Expanding on this, she says that folk songs, including ballads, have an enormous function to play in people’s understanding of their own history and their own personal feelings. “They are about conflict, hardship, bravery and all those things.” Her own writing has been about “things that are important to me and important in the general sense.”
Over the years Sandra has written songs and performed in support of the peace movement, including for the Greenham Common anti-nuclear camp; the leftwing movement; the women’s movement; and now, most importantly, the green movement.
One of her most recent songs, Young Girl Upon The Road, is a tribute to Greta Thunberg. “It’s absolutely crucial. All good politics should start with two things – the Earth and children. If every piece of legislation started with that we would have a different world. That sums me up – children, the Earth!”
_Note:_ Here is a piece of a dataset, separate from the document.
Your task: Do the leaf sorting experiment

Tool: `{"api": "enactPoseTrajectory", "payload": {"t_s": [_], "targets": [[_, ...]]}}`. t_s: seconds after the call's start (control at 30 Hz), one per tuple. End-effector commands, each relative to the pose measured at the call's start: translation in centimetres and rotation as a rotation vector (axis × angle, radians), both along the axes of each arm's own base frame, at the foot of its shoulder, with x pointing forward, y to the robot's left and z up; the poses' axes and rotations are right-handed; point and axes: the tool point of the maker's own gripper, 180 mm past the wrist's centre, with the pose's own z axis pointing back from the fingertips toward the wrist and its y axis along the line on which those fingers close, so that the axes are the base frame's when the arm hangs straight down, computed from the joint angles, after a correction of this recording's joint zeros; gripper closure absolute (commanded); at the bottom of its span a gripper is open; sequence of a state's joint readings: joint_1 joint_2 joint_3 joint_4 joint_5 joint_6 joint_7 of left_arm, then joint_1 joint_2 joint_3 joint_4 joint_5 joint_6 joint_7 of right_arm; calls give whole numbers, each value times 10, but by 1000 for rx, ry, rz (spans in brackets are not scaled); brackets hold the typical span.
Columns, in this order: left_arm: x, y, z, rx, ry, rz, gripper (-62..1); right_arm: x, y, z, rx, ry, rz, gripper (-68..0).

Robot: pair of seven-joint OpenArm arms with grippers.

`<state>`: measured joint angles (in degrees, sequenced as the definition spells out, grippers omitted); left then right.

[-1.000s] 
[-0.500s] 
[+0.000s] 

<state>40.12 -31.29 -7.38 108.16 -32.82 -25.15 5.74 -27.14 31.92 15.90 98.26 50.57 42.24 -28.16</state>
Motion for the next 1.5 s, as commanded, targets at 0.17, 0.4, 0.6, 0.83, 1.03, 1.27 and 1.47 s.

Can music change things? “I think the songs can change people and if people are changed then they can act differently. So many people have said: ‘This music has made a difference to me.’”
Bagpuss, a children’s television series of 13 episodes, was first broadcast in 1974. “I am enormously proud of Bagpuss,” says Sandra.
In the early 1970s, she and John had worked on Sam On Boffs’ Island, a schools’ television series, scripted by Michael Rosen, who had also been part of the Critics Group. Oliver Postgate and Peter Firmin of Small Films did the animation work.
Oliver was looking for suitable music for a series he was developing about “an old, saggy cloth cat”. Sandra and John visited Oliver in Kent. “His house, Red Lion House, used to be a pub, which we took to be a good omen. We got on like a house on fire. It just clicked.”
Between them she and John played seven instruments. They played and sang for Oliver and that was it. Sandra thinks that some of the characters, in particular Madeleine the Rag Doll and Gabriel the Toad, were expanded in response to the music.
“It was great fun. That was where our grounding in traditional music really showed. We had a reference point for any ideas which Oliver threw at us.”
Sandra describes how they could use a traditional song or tune or use traditional forms as templates. “It was an immensely creative process and we had a ball.” It is still fun, she says, adding that many young people, including on the degree course, have told her that Bagpuss was their way into traditional music.
Over the years Sandra has toured a live show, with Nancy and James, for children of all ages. Responses such as: “I can die happy now I have heard Sandra Kerr perform Bagpuss live” or “Madeleine the Rag Doll was my surrogate mum” show the impact that the music for this one, 13-episode series has had.
In terms of plans for the future Sandra’s response is: “I don’t think I have ever planned anything in my life.”
Although now a bit reluctant about solo performances, she hopes that a tour planned, with Nancy and James, of her latest album, Rebel With Her Chords, will go ahead at some point. “It came out at just the wrong time,” she adds – pointing out that she still has a lot of albums to sell.